Childhood traumatic stress from violence, abuse, corporal punishmentand neglect contribute to educational outcomes such as excessive absenteeism, school dropout and school performance.

Problems with emotional regulation that result from maltreatment can also interfere with positive learning, class attendance, and problems with language development and communication.

Educational neglect requires more attention from the field. It is a form of maltreatment that lacks sufficient studies to fully understand why it occurs and how it can impact children’s ability to learn and educationally succeed.

Older students are also at risk. College-aged students who have a history of childhood trauma may encounter difficulties with post-secondary education.

Children who have been through the foster care system are particularly at high risk. Family-school partnerships and school connections are especially important factors that can promote their learning in the face of adversities.

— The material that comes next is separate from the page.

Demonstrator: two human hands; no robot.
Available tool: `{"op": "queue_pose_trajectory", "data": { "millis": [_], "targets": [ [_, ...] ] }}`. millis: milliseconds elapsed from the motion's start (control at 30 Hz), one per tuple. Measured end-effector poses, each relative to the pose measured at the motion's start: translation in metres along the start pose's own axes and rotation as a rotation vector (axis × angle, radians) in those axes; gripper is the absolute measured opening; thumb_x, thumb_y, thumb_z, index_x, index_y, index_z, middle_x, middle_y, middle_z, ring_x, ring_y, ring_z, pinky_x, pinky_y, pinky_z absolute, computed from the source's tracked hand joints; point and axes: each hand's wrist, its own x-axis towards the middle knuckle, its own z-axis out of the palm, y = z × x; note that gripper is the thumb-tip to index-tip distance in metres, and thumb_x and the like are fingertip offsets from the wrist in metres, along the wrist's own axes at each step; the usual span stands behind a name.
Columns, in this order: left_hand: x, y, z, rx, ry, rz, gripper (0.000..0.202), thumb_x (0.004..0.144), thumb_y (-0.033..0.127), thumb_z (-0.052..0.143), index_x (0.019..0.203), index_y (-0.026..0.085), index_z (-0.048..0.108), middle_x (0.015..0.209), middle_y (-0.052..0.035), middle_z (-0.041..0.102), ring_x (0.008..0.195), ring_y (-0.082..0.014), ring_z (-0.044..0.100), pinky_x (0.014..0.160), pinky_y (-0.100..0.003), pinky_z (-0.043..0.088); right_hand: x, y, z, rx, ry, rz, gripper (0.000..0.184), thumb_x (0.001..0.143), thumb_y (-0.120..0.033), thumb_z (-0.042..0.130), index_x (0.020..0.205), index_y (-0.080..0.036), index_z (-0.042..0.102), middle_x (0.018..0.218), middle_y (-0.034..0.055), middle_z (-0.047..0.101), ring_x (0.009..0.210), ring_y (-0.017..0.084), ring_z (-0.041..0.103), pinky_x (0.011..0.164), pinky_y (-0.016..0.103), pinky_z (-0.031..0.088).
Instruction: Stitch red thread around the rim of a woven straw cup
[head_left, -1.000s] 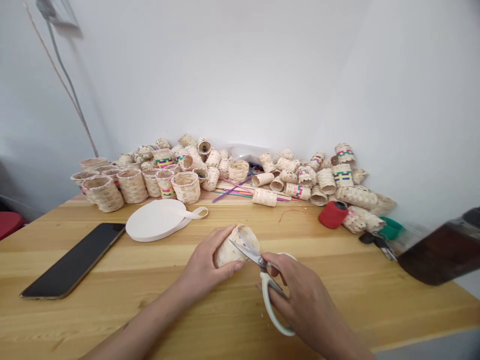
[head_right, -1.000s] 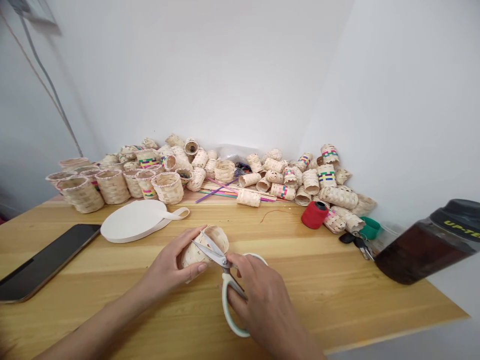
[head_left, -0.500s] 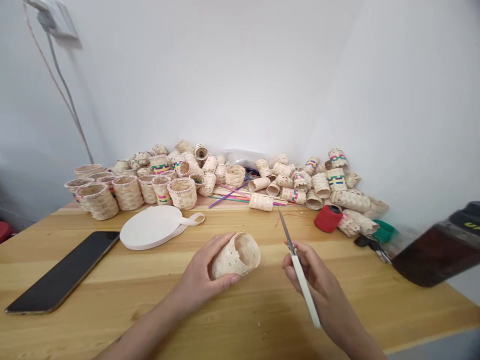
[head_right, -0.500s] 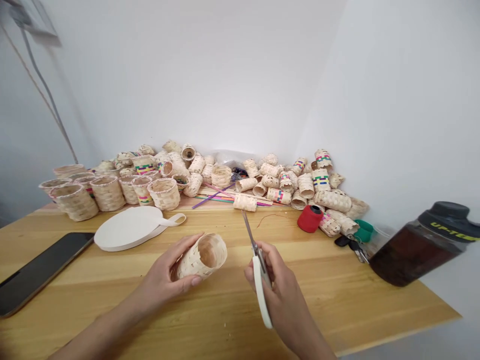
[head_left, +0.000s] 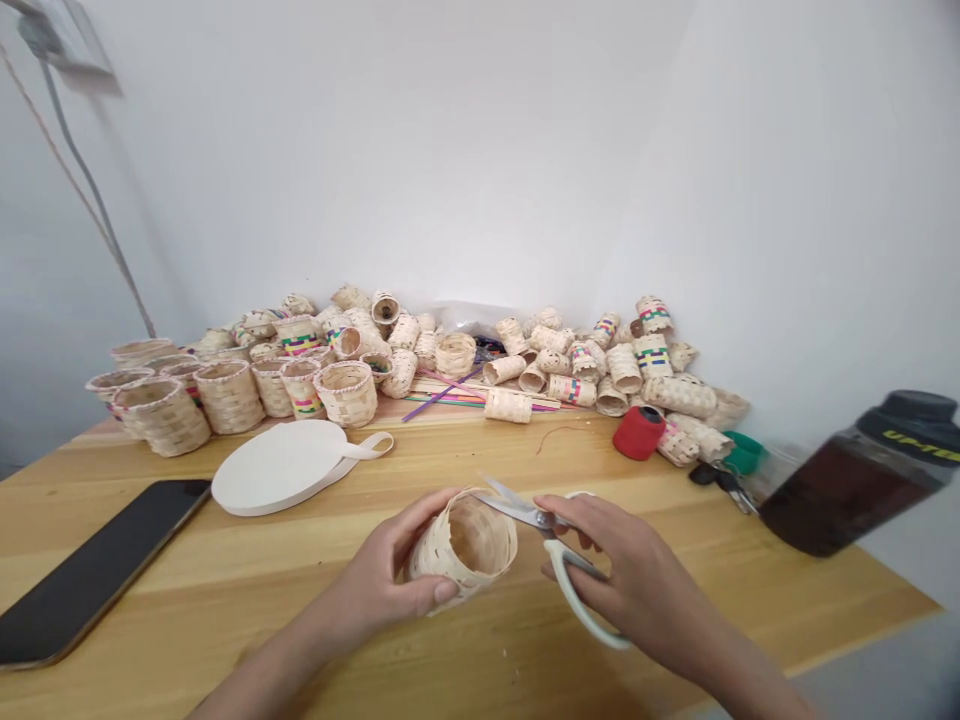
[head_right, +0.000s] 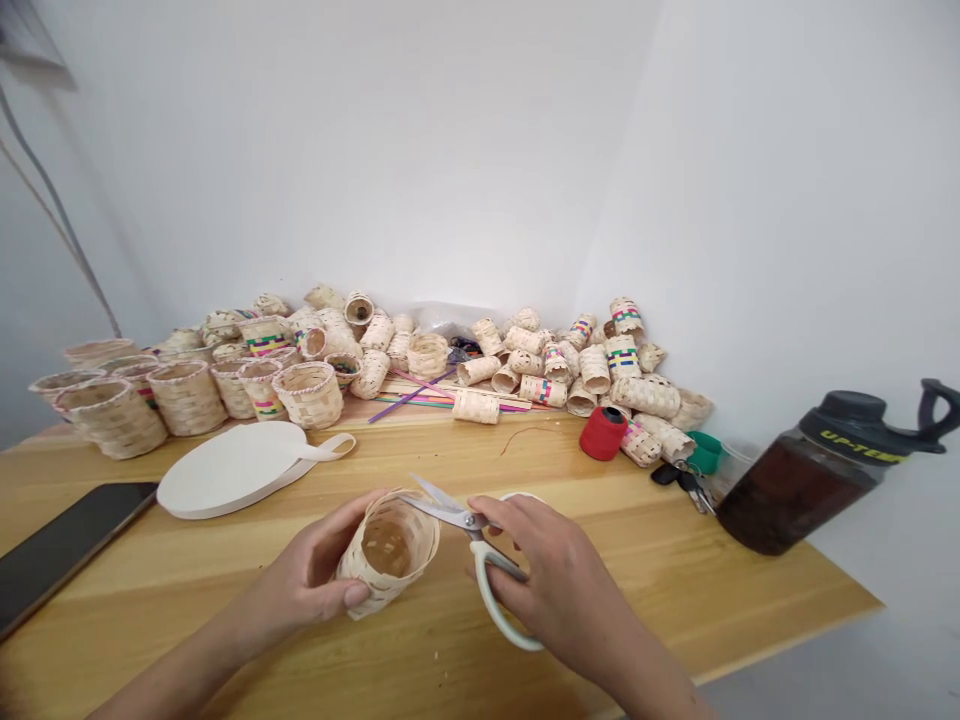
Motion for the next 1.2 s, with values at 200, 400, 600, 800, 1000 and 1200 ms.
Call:
{"op": "queue_pose_trajectory", "data": {
  "millis": [200, 400, 600, 800, 1000, 1200],
  "targets": [
    [-0.003, -0.002, -0.002, -0.018, -0.021, -0.028, 0.071, 0.071, 0.040, 0.075, 0.134, 0.026, 0.045, 0.141, -0.0080, 0.045, 0.131, -0.0314, 0.036, 0.108, -0.041, 0.031, 0.003, -0.004, -0.002, -0.039, -0.025, -0.037, 0.048, 0.083, -0.013, 0.056, 0.127, -0.029, 0.047, 0.104, 0.0020, 0.063, 0.092, 0.018, 0.059, 0.079, 0.030, 0.046],
    [-0.003, -0.003, -0.004, -0.036, -0.027, -0.016, 0.070, 0.071, 0.041, 0.076, 0.133, 0.027, 0.046, 0.138, -0.0077, 0.047, 0.129, -0.0316, 0.039, 0.107, -0.041, 0.031, 0.001, -0.005, -0.003, -0.032, 0.010, -0.018, 0.045, 0.083, -0.014, 0.056, 0.126, -0.027, 0.048, 0.103, 0.0028, 0.063, 0.091, 0.018, 0.059, 0.080, 0.031, 0.046],
    [-0.003, -0.002, -0.002, -0.066, -0.054, -0.044, 0.073, 0.069, 0.042, 0.076, 0.134, 0.024, 0.046, 0.138, -0.0102, 0.047, 0.128, -0.0336, 0.039, 0.106, -0.043, 0.031, 0.002, -0.009, 0.000, -0.041, -0.008, -0.048, 0.045, 0.083, -0.014, 0.056, 0.126, -0.026, 0.050, 0.106, 0.0050, 0.064, 0.094, 0.020, 0.060, 0.081, 0.031, 0.048],
    [-0.003, 0.000, 0.000, -0.106, -0.075, -0.054, 0.073, 0.068, 0.042, 0.077, 0.132, 0.023, 0.048, 0.135, -0.0113, 0.050, 0.126, -0.0353, 0.040, 0.104, -0.045, 0.031, 0.004, -0.011, -0.003, -0.081, -0.024, -0.080, 0.043, 0.082, -0.016, 0.055, 0.124, -0.024, 0.054, 0.106, 0.0071, 0.067, 0.093, 0.021, 0.063, 0.079, 0.031, 0.050],
    [-0.003, 0.002, 0.002, -0.148, -0.098, -0.086, 0.073, 0.068, 0.040, 0.077, 0.132, 0.022, 0.048, 0.136, -0.0110, 0.049, 0.128, -0.0350, 0.039, 0.101, -0.042, 0.034, 0.004, -0.011, -0.004, -0.088, -0.024, -0.096, 0.042, 0.080, -0.015, 0.056, 0.121, -0.021, 0.058, 0.101, 0.0069, 0.070, 0.085, 0.020, 0.066, 0.074, 0.028, 0.051],
    [-0.003, 0.003, 0.002, -0.140, -0.118, -0.077, 0.074, 0.068, 0.042, 0.077, 0.133, 0.023, 0.048, 0.137, -0.0110, 0.048, 0.130, -0.0355, 0.035, 0.101, -0.042, 0.034, 0.001, -0.009, 0.004, -0.046, -0.032, -0.087, 0.038, 0.083, -0.015, 0.055, 0.120, -0.020, 0.058, 0.097, 0.0062, 0.071, 0.082, 0.018, 0.067, 0.071, 0.026, 0.050]
  ]
}}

Most importantly, I believe that both education and public health must work together to effectively promote and foster positive learning environments for all children. Utilizing principles and strategies of trauma-informed care is a movement that is rapidly sweeping across schools. A recognition that education is a key indicator of well-being can help bring in focus the true nexus of education and health.

In my view, childhood stress and trauma is a public health crisis. As a society, we must recognize that shame and secrecy keep it a hidden problem. Unlike infectious diseases, trauma cannot be sanitized, vaccinated against or treated with antibiotics. Therefore, to promote well-being across the lifespan, we must collectively invest in meeting the needs of future generations.